The goal of this project was to predict the sentiment of an IMDB movie review using a binary classification system. The dataset was part of the Bag of Words Meets Bag of Popcorn Competition.
Model Accuracy: 0.89532
A Bag of Words (BoW) model is a simple algorithm used in Natural Language Processing. It simply counts the number of times a word appears in a document.
TF-IDF (or Term Frequency-Inverse Document Frequency) on the other hand reflects how important a word is to a document, or corpus. With TF-IDF, words are given weight, measured by relevance, rather than frequency.
It is the product of two statistics:
In the project, I used two separate TF-IDF vectorizers and merged them into a single bag of words.

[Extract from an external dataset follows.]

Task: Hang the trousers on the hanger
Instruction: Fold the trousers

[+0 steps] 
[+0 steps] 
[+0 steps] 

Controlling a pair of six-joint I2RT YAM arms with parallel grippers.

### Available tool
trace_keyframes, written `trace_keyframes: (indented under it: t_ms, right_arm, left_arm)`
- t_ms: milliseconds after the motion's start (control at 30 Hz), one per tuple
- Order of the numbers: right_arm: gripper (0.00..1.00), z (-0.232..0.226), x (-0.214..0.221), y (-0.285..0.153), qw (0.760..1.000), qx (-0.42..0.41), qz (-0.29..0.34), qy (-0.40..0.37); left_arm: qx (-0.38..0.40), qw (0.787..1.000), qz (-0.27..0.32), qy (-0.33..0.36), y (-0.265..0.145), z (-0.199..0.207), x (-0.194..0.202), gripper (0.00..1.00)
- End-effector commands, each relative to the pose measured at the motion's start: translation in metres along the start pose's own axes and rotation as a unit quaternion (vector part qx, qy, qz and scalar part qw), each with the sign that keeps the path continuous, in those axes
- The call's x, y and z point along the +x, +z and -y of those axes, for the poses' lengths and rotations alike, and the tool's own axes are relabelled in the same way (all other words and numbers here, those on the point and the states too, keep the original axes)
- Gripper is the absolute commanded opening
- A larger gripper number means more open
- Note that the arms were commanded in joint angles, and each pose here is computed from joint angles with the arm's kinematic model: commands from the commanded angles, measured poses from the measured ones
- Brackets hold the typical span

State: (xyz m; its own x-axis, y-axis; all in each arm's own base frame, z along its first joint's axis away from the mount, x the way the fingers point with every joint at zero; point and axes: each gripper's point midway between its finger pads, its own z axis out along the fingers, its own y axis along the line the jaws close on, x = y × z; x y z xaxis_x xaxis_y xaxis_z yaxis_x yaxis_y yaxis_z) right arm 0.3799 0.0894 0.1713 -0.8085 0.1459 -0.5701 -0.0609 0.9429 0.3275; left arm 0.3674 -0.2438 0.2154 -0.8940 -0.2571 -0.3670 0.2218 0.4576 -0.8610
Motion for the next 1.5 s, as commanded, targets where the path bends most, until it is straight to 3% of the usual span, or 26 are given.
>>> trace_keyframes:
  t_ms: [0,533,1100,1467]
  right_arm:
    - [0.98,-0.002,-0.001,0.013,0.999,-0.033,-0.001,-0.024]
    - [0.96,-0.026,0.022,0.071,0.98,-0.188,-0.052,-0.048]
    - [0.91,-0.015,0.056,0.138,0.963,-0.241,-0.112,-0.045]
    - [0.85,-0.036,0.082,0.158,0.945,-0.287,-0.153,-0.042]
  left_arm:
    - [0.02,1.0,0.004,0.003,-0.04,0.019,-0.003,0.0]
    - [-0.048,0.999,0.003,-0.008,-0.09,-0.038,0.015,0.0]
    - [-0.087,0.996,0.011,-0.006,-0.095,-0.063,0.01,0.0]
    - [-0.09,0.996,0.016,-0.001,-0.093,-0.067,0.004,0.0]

Lastly, we used a Logistic Regression to predict the sentiment attached to each review. The hyperparameters of the model were tuned using a validation dataset prior to training the model.
First, we need to load the required libraries and read the data into Python.
import pandas as pd
from sklearn.feature_extraction.text import TfidfVectorizer, CountVectorizer
from sklearn.model_selection import train_test_split, GridSearchCV
from sklearn.linear_model import LogisticRegression
from sklearn.metrics import classification_report, confusion_matrix, accuracy_score
from scipy.sparse import hstack
from time import time
train = pd.read_csv( "labeledTrainData.tsv", header=0, delimiter="\t")

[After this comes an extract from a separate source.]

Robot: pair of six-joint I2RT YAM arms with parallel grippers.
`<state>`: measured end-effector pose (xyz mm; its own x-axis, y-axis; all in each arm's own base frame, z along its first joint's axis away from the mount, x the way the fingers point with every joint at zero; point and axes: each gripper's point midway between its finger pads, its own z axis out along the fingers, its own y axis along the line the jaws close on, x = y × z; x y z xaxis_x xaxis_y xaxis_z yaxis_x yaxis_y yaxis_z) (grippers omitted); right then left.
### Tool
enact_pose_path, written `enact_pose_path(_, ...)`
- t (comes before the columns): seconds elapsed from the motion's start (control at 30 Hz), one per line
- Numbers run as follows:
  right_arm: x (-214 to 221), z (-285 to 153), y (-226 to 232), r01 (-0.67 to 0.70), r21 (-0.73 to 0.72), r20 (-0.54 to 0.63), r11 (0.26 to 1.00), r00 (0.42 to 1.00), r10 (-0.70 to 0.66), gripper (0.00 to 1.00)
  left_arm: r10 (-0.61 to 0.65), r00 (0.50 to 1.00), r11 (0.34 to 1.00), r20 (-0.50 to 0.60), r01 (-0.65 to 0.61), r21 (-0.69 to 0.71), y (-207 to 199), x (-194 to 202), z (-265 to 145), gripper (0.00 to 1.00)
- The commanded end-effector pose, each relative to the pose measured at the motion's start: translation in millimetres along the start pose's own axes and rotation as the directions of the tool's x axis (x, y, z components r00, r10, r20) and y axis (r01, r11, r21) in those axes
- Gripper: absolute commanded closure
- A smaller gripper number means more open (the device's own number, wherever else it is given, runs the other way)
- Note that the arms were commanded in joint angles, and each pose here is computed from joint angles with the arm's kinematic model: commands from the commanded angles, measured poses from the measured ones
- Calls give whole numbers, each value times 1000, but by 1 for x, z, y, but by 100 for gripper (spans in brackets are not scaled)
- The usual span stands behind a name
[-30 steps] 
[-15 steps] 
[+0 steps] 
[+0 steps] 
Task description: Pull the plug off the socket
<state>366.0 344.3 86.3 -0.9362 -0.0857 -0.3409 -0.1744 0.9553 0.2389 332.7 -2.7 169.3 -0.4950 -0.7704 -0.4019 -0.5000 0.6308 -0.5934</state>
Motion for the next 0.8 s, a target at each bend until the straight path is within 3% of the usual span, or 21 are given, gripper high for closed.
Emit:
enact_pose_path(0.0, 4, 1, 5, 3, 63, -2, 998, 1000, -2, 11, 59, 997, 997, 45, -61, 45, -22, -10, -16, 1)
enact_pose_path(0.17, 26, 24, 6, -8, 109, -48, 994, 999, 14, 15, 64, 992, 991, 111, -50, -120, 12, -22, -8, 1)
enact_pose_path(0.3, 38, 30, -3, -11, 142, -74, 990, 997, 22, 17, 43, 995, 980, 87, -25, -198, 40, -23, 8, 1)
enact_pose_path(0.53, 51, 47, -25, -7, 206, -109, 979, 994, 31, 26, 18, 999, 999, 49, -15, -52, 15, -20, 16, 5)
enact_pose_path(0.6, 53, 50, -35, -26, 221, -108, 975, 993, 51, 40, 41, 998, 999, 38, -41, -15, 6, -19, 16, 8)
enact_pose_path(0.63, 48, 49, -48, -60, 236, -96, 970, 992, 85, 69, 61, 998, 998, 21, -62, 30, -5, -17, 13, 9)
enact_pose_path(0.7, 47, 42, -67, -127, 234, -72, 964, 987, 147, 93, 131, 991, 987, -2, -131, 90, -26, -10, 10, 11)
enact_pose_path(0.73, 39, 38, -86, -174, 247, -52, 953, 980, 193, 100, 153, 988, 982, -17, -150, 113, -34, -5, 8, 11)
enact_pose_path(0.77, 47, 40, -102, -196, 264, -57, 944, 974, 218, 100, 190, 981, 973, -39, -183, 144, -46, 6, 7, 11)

test = pd.read_csv("testData.tsv", header=0, delimiter="\t")
train_text = train['review']
test_text = test['review']
y = train['sentiment']
all_text = pd.concat([train_text, test_text])
First, we convert the reviews into a Bag of Words using the TF-IDF vectorizer for words and for character trigrams.
word_vectorizer = TfidfVectorizer(analyzer='word', token_pattern=r'\w{1,}', sublinear_tf=True, strip_accents='unicode',
stop_words='english', ngram_range=(1, 1), max_features=10000)
word_vectorizer.fit(train_text)
train_word_features = word_vectorizer.transform(train_text)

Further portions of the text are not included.